Reuní la isla, las
dunas, la playa. Conjuré una bella flotando en la resaca y ese beso (mío, y de
nadie más) que la trae mártir. Pero en el reflejo de la cama no todo se agota
con esta sirena. Al repasar las sábanas, persiste la humedad de los cuerpos y su
fragancia marina prendida en lo más profundo de la noche…
(del diario personal
del dr. Sverennson)
Un horizonte de agua va engullendo poco a poco la bóveda
celeste, y el cielo no fue tan cielo como en esta hora baja, en la que el color
se adueña de todo y los barcos, a contraluz, son pájaros negros que se mecen en
la fría brisa que surca el puerto.
El incendio se cierne sobre nosotros, incluso la espesa
humareda se hace violácea, añil.

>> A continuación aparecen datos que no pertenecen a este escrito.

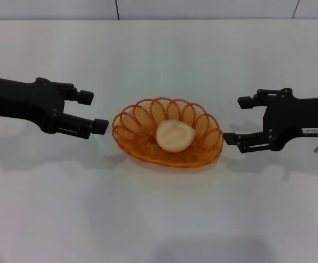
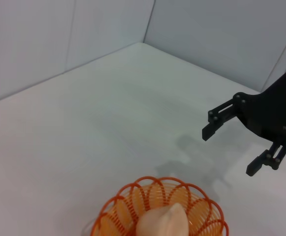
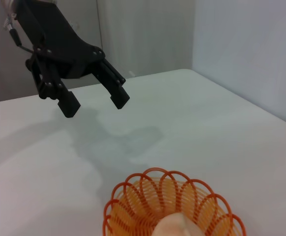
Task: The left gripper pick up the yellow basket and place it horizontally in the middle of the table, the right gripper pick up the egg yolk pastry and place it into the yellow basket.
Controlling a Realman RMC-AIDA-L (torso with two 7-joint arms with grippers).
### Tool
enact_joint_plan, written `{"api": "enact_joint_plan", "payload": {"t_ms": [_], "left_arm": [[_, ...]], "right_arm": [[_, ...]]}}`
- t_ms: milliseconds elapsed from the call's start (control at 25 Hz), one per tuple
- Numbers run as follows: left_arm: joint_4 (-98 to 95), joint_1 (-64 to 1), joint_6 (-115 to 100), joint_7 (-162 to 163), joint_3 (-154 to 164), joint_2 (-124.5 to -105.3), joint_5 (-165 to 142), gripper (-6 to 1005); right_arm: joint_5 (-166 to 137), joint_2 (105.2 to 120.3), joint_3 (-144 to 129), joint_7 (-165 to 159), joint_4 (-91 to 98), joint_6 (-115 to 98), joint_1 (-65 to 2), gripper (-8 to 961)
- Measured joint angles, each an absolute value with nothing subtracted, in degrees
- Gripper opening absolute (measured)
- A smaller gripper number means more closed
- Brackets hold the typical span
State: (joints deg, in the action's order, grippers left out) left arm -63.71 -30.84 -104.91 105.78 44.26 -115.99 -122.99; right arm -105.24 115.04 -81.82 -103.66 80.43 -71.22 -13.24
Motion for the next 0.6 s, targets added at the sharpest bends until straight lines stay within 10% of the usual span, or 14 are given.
{"api": "enact_joint_plan", "payload": {"t_ms": [600], "left_arm": [[-63.63, -31.11, -106.09, 105.73, 44.39, -116.06, -122.86, 888]], "right_arm": [[-105.35, 115.04, -81.81, -103.67, 80.75, -71.78, -13.36, 857]]}}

Y los tintes se degradan, se ensombrecen, para
volverse incluso más brillantes al llegar su muerte. El agua, la arena, yo
misma, somos crepúsculo para un dios.
Cuando esto mismo sucede a tu lado, mi geometría se
compenetra con la tuya, y tus manos hablan tan bien como tu cabeza. Llegados de
continentes distintos, nos agita el mismo celo y el ocaso del día parece el
escenario perfecto para acabarnos.
Cuando todo esto me asalta en soledad, mis manos y mi cabeza
tienen su propio lenguaje aunque provengan de una única matriz. Y mi apetito te
va amando entre el deseo, hasta que libado, por fin, el placer, se consume el
fuego.
De vuelta a la orilla, me hago barca en la pleamar.